"The Cat in the Window (The Bird in the Sky)" | ||||
---|---|---|---|---|
Single by Petula Clark | ||||
from the album The Other Man's Grass Is Always Greener |
||||
B-side | "Fancy Dancin' Man" | |||
Released | 1967 | |||
Format | Vinyl | |||
Recorded | 1967 | |||
Genre | Pop | |||
Length | 1:55 | |||
Label |
Pye 7N 17377 (UK) Vogue VN 1009 (US) Pye STU 42296 (DEN) |
|||
Songwriter(s) | Gary Bonner, Alan Gordon | |||
Producer(s) | Charles Koppelman and Don Rubin | |||
Petula Clark singles chronology | ||||
|
"The Cat in the Window (The Bird in the Sky)" is a song with words and music by Gary Bonner and Alan Gordon which was a 1967 single for Petula Clark.
In the spring of 1967, Clark had had her biggest hit ever with "This is My Song" her first single since "Downtown" in 1964, not written and produced by Tony Hatch, whose 1966 collaborations with Clark had failed to maintain her US Top Ten presence and had missed the UK Top 50 completely.

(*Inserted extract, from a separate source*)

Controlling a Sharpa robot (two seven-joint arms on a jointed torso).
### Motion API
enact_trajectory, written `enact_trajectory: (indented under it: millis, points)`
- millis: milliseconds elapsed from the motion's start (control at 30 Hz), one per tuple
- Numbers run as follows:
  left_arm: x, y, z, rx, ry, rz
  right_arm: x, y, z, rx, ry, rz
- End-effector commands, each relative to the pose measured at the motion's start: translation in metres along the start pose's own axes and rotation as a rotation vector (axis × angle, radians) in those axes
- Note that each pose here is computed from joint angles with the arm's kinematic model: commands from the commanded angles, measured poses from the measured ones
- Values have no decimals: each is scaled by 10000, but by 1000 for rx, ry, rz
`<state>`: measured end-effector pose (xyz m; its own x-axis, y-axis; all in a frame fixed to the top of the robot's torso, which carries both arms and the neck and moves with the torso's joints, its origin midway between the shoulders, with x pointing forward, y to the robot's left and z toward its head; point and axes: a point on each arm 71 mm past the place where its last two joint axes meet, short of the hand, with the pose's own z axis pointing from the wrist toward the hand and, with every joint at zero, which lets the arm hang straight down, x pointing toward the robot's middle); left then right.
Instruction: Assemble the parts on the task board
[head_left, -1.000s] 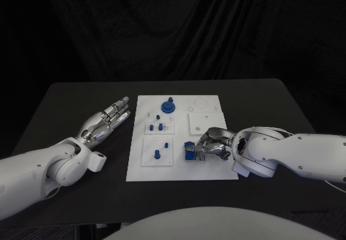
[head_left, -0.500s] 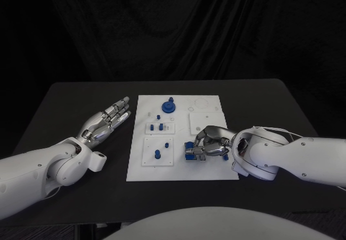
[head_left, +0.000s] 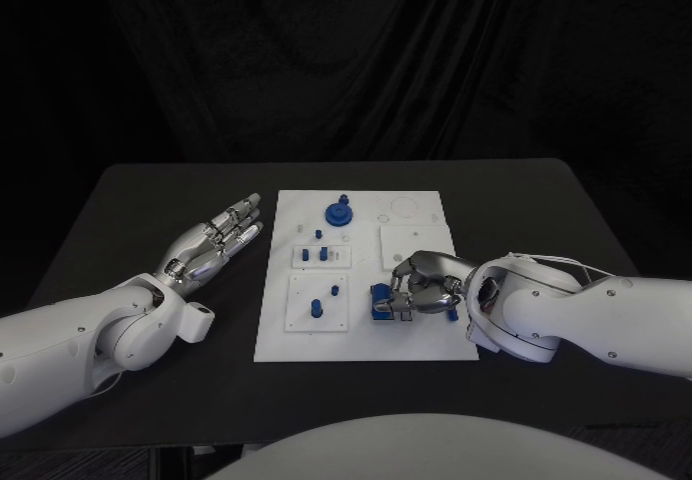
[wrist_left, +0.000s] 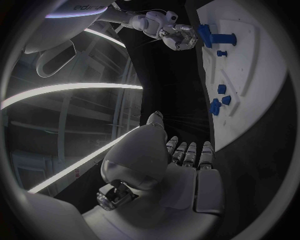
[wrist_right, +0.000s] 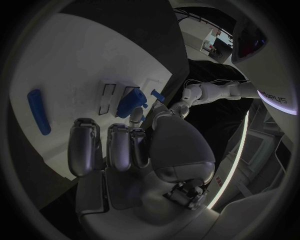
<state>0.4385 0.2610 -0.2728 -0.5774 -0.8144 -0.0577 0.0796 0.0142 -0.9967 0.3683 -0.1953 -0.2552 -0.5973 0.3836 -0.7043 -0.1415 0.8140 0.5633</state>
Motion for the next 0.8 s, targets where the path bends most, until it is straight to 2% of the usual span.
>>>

Clark had then cut the These Are My Songs album with producer Sonny Burke, reuniting with Hatch only for one track "Don't Sleep in the Subway"; although that track had been the album's second single and a strong follow-up to "This Is My Song", Clark had proceeded to record her next album with no planned involvement from Hatch.
Clark continued to work with Burke but as his productions tended to be intensely easy listening, she signed with Koppelman-Rubin Associates, a Los Angeles-based music publishing and independent production company, to provide her with material with more Top 40 appeal. The submissions to Charles Koppelman and Dan Rubin for consideration for Clark to record included two songs: "Who Got the Credit" and "Bus Driver is a Fruit Cake" which if deemed suitable for Clark - which they weren't - would have been the first songs placed by Walter Becker and Donald Fagen.
Eventually Koppelman-Rubin had Clark record a song by their staff writers Gary Bonner and Alan Gordon: "The Cat in the Window (The Bird in the Sky)". Bonner and Gordon had been signed as Koppelman-Rubin house writers on the strength of penning the Turtles' #1 hit "Happy Together" and had recently placed songs with Gary Lewis and the Playboys, the Mojo Men, Gene Pitney and the Righteous Brothers. Although reportedly written with Clark in mind, "The Cat in the Window..." was also recorded by the Turtles, whose lead singer Howard Kaylan would recall "Cat in the Window" as one of several Bonner/ Gordon songs the Turtles turned down, although they did record "Cat in the Window" (quote Kaylan) "just to make sure it wasn't right for us but we didn't release it." (The Turtles' version of "Cat in the Window..." was first released on the 1970 album The Turtles! More Golden Hits.)